When Major adopted a policy of non-cooperatio­n with the EU over its refusal to accept British beef during the BSE scare, Teresa Gorman was delighted. “I don’t know whether the Prime Minister is on Ecstacy or had oysters for lunch,” she declared, “but he was terrific.” But she kept up her pressure by pressing for a vote on an in-or-out referendum on EU membership, having to deny that she was defecting to Ukip.

At the 1997 election she narrowly survived the Conservati­ves’ rout, hanging on with a majority of 1,356. When Major resigned as leader she urged the party to put off choosing his successor and concentrat­e on winning back its supporters.

When New Labour tabled its legislatio­n for Scottish and Welsh devolution, she promoted – unsuccessf­ully – a Bill to set up an English Parliament. She tried to stand in the first election for Mayor of London, but was unanimousl­y blocked by the party’s selection panel.

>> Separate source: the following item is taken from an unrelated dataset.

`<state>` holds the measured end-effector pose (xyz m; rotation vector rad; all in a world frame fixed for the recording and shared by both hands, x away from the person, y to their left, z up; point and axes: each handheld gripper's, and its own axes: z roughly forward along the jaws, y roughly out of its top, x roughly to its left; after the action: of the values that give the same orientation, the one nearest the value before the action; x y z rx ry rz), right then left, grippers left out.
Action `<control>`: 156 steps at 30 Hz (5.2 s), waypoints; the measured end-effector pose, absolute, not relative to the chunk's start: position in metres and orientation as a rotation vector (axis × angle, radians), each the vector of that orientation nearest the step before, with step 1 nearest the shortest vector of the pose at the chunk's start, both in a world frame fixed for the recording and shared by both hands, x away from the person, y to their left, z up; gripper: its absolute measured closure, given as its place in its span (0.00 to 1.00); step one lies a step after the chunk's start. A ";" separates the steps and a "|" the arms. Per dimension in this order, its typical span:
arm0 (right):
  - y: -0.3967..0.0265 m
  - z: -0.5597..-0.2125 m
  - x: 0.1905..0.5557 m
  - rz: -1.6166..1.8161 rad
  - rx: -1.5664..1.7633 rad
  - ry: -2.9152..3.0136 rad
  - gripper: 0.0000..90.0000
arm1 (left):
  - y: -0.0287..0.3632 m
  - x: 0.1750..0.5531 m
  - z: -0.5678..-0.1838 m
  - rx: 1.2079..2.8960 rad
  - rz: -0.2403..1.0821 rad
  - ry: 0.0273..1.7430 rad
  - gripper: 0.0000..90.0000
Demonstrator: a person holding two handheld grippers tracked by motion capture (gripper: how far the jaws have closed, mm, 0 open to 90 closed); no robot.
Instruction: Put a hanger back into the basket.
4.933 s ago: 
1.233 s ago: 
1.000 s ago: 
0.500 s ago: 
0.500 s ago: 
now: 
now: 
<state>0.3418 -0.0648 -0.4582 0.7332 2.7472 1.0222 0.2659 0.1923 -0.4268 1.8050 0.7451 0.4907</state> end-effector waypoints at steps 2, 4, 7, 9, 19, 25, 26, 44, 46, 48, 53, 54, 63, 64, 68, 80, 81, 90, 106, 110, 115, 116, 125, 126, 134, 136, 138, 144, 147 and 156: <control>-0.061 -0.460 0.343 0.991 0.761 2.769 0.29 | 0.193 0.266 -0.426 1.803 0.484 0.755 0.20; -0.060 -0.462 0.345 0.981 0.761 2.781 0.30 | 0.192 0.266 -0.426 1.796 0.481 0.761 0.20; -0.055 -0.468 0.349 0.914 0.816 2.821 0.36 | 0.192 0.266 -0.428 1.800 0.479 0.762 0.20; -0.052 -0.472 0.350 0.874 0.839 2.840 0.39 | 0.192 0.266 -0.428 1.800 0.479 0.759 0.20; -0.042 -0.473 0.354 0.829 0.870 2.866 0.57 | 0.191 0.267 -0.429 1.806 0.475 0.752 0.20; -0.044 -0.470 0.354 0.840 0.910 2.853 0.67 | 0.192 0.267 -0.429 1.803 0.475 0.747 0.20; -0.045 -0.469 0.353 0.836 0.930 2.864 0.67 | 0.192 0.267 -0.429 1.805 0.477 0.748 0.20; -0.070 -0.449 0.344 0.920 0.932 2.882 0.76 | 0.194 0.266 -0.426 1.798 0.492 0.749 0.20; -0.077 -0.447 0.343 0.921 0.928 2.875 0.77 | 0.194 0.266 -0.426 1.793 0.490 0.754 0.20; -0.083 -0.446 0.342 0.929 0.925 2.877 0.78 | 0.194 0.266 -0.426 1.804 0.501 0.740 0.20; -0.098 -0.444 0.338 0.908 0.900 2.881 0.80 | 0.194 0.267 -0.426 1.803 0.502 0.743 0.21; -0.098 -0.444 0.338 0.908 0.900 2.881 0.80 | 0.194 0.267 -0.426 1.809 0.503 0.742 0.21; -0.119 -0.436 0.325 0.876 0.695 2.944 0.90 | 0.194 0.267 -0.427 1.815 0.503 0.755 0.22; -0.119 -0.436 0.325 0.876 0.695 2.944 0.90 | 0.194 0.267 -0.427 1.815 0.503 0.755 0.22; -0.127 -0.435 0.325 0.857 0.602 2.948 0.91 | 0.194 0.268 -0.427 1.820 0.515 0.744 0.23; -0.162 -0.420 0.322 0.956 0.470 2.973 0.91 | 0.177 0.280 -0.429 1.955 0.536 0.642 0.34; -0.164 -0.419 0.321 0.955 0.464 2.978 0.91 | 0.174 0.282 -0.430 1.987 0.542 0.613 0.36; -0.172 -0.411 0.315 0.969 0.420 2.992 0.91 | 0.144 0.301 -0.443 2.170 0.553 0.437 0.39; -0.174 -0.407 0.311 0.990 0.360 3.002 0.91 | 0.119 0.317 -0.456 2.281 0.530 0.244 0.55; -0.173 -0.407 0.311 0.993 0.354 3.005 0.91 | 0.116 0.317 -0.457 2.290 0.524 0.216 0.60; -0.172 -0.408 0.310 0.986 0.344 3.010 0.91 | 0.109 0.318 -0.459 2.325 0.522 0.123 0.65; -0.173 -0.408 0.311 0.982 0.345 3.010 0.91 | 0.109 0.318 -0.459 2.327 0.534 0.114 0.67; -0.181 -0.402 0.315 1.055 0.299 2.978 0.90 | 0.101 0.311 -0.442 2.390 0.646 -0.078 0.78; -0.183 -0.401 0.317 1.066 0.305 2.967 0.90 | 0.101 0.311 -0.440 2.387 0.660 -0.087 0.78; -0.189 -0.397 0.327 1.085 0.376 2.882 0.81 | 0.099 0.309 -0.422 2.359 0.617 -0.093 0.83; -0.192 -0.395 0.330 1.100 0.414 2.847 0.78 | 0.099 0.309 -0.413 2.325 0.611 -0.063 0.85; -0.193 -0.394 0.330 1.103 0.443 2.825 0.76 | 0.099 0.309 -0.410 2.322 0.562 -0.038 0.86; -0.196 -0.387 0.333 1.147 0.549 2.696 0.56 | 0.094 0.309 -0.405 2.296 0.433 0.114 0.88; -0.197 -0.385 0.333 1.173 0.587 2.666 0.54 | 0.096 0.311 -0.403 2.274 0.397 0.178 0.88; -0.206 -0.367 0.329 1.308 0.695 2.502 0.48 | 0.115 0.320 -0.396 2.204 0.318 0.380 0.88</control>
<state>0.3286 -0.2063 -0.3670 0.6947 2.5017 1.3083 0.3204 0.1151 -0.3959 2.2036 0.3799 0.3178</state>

In February 2000 she was suspended from the House for a month for failing to disclose in the Register of Members’ Interests three rented-out properties in south London and two in Portugal, over periods of seven to 12 years, and having introduced a bill years before to repeal the Rent Acts without declaring an interest. She left the Commons at the 2001 election.

Teresa Gorman is survived by her husband. She did not have children, saying that her mother had too many too young.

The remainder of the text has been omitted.